Fictionalized Femininities and Body Politics Confronting Neo-Imperialism in the Discourse of US Asylum Policy Regarding Female Genital Cutting
Amber Ray
The expansion of asylum policy to include gender-related persecution has hinged upon the normative framing of FGC, particularly in the landmark 1996 Kasinga case. An examination of the framework of the decision to grant asylum to Kassindja through critical discourse analysis and postcolonial theory, however, belies the extent to which inherited colonial narratives and stereotypes about Africa and African women have permeated the larger context in which asylum cases are adjudicated. Although the normative content may have changed, the historical relationship between the West (or US) and Africa has not.
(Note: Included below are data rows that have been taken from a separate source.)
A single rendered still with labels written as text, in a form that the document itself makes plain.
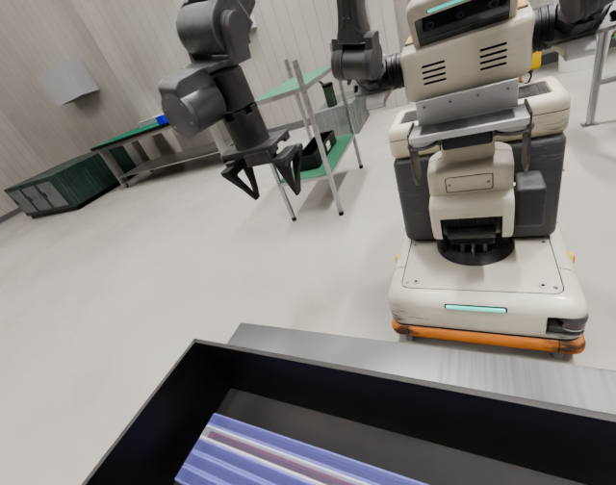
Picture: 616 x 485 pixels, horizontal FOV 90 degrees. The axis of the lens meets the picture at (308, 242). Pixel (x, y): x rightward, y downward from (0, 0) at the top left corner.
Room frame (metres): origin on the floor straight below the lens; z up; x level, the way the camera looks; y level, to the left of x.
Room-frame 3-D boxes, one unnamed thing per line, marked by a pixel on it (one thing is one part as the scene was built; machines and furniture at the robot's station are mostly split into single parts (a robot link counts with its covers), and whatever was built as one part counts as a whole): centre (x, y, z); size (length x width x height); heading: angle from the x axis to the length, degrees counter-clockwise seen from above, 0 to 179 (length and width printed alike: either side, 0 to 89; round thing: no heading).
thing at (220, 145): (6.01, 1.62, 0.50); 2.76 x 1.09 x 1.00; 59
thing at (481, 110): (0.73, -0.47, 0.84); 0.28 x 0.16 x 0.22; 55
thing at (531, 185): (0.80, -0.59, 0.53); 0.28 x 0.27 x 0.25; 55
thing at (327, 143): (2.62, -0.36, 0.41); 0.57 x 0.17 x 0.11; 150
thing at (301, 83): (2.62, -0.36, 0.55); 0.91 x 0.46 x 1.10; 150
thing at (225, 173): (0.53, 0.05, 1.01); 0.07 x 0.07 x 0.09; 55
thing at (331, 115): (4.54, -1.07, 0.40); 0.83 x 0.66 x 0.80; 149
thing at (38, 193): (7.18, 4.10, 0.36); 1.80 x 1.64 x 0.71; 59
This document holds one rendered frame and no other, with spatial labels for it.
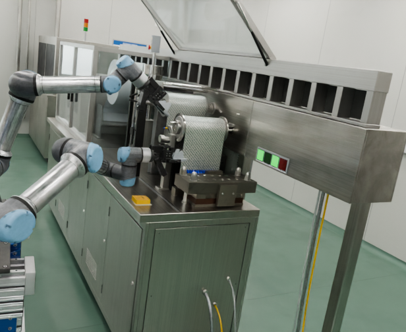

Furthermore, the outcome of the case is a direct product of a particular confluence of contemporaneous issues, including confrontational advocacy within the feminist movement, a legal system bent on minimizing immigration while facing increased media pressure, and a political and social climate interested primarily in those voices that either at best facilitate, or at worst do not challenge the United States’ own domestic and international projects of modernization. Preeminent cases that have arisen post-Kasinga, such as Matter of Abankwah, demonstrate that the instrumentalization of these stereotyped images of difference have created a situation in which the possibilities of asylum for FGC and other gender-related persecution have been narrowed just as they have been apparently expanded.